Das Spiel wogte hin und her, und war nach dem Anschlusstor von Lorenzo Insigne (71.) bis zum Schluss spannend. „Ich kann meinen Spielern nur gratulieren, weil sie gegen eine große Mannschaft ein starkes Spiel gezeigt haben“, sagte Rafael Benitez, der Trainer der Italiener. Er hatte großes Unterhaltungskino gesehen, und dennoch bleibt das Gefühl, dass dieser BVB im Moment nicht mit der Reife des Vorjahres agiert. Einen kühl kalkulierten Ergebnisfußball werden die Dortmunder wohl nie spielen, aber ein derartig flatterhafter Umgang mit eigenen Chancen wird oft zum ernsten Problem. Das war so im ersten Champions-League-Jahr unter Klopp, als nach der Vorrunde Schluss war, und das hat sich in dieser Bundesligasaison auch schon angedeutet: gegen die Bayern, vor allem aber beim Spiel im vorigen Monat in Mönchengladbach, das trotz sagenhafter Überlegenheit mit 0:2 verloren ging. „Einen Mangel an Effizienz aufzuarbeiten, ist ziemlich schwierig, wenn man immer nur einen, zwei oder drei Trainingstage hat“, erwiderte Kehl auf die Frage nach möglichen Gegenmaßnahmen.

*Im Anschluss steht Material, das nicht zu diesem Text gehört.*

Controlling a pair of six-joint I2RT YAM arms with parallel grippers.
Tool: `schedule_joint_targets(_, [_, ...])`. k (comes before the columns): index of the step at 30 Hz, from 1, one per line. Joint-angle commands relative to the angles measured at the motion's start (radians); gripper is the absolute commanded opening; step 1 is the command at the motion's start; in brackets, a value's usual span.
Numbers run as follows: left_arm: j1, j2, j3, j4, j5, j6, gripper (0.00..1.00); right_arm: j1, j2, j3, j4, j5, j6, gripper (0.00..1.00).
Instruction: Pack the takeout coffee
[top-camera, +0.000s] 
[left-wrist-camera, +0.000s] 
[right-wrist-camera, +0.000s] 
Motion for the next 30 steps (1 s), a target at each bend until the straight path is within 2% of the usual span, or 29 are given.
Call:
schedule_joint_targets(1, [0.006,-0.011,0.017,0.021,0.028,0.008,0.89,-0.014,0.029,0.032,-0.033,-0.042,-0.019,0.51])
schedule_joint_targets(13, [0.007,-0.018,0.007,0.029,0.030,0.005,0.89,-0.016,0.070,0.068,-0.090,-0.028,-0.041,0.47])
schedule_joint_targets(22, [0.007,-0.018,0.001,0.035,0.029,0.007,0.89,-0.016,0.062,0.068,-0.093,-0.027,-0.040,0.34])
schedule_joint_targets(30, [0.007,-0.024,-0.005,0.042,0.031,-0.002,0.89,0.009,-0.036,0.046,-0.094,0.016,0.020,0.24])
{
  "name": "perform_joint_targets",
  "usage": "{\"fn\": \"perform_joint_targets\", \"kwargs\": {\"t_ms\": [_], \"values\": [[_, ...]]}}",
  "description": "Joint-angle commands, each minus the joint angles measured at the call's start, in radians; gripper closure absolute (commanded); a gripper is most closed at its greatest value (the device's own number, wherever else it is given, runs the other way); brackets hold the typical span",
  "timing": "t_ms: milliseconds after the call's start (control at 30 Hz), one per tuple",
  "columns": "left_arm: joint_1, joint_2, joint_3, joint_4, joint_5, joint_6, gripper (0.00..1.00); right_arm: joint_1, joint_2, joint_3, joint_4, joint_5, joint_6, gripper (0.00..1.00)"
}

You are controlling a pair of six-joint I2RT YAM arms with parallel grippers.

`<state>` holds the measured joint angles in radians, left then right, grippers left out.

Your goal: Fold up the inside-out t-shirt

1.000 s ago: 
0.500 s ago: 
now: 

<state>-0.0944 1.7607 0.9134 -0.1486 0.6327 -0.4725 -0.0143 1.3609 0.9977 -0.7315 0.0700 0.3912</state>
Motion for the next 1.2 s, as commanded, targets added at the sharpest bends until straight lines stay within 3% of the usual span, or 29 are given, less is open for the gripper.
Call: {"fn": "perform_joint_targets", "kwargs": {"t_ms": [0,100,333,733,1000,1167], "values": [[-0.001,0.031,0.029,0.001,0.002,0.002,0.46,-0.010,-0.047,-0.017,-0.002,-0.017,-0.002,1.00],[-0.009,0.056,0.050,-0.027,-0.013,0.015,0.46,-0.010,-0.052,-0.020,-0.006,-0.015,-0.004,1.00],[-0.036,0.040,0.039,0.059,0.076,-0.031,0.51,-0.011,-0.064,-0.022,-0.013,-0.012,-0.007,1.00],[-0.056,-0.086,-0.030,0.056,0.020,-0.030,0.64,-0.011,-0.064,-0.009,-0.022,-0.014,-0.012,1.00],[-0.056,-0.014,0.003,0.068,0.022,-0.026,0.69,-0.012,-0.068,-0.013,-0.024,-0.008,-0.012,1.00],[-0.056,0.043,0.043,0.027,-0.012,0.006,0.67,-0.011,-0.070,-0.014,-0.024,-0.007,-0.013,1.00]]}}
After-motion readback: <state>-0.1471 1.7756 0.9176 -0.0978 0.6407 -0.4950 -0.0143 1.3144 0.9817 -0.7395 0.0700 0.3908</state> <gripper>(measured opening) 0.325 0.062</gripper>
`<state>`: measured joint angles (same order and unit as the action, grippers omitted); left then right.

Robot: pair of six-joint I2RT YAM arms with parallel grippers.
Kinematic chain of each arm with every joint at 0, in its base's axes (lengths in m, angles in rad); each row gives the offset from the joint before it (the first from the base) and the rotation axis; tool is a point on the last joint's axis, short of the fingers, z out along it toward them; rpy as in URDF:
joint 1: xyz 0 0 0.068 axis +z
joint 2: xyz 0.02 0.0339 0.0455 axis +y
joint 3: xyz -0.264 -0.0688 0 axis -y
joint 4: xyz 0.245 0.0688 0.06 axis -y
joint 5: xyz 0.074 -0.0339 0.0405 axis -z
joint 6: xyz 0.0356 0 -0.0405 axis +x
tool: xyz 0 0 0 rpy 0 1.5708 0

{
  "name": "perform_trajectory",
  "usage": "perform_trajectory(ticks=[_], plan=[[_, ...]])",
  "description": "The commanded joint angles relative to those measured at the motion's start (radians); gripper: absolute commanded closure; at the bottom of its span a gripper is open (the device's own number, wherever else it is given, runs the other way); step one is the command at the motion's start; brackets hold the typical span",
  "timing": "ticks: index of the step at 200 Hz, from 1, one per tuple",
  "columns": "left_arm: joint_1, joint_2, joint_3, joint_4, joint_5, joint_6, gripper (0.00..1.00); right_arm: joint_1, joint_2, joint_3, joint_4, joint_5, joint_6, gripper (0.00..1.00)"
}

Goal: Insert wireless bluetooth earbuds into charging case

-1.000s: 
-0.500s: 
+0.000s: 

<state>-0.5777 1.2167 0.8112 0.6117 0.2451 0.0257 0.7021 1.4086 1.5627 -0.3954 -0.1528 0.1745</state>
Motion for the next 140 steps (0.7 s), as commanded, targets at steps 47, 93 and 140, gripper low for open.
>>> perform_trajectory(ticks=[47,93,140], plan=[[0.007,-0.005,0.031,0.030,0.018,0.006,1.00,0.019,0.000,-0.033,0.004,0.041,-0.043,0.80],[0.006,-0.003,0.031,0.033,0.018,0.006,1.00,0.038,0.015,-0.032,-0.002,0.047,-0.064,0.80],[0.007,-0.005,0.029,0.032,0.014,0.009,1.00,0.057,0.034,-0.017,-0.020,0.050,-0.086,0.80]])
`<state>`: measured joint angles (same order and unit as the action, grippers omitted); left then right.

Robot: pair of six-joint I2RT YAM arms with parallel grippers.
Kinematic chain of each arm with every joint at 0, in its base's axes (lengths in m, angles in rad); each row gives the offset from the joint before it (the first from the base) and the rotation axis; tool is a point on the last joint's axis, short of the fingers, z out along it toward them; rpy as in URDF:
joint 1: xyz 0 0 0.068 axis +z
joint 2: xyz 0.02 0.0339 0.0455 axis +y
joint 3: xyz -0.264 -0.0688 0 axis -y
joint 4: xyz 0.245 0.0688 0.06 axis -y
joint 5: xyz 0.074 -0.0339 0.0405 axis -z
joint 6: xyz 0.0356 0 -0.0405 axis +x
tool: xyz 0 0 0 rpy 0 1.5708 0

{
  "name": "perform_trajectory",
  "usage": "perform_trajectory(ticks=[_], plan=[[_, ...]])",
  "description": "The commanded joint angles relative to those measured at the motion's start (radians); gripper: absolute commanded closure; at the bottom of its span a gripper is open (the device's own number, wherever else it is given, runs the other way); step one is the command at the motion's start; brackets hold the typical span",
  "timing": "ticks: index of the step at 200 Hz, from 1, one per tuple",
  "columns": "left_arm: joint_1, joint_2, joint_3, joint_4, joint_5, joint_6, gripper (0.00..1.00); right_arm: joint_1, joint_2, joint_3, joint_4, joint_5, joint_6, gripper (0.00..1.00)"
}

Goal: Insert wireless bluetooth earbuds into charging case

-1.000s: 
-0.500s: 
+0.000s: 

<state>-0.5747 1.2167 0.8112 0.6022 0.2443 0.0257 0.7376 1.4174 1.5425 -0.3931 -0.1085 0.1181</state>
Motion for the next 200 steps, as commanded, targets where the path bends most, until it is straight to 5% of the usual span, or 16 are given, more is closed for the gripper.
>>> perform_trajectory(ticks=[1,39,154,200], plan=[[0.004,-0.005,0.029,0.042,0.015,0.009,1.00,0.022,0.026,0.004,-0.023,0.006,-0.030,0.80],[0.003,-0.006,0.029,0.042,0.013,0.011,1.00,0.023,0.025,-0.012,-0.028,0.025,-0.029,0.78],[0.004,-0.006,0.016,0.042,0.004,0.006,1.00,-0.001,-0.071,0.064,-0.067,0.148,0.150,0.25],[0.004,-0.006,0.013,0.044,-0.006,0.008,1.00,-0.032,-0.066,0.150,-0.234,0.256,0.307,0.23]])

Ob die Dortmunder trotz ihrer Schwächen erneut in der Phalanx der europäischen Topklubs mithalten können, ist eine der spannendsten Fragen dieser Fußballsaison. „Wir wollen unseren Champions-League-Traum weiter träumen“, sagte Klopp. Um ganz sicherzugehen, müssen sie aber ihr finales Gruppenspiel in Marseille gewinnen. Beste Voraussetzungen für eine neue Dosis hochkonzentrierter BVB-Emotion.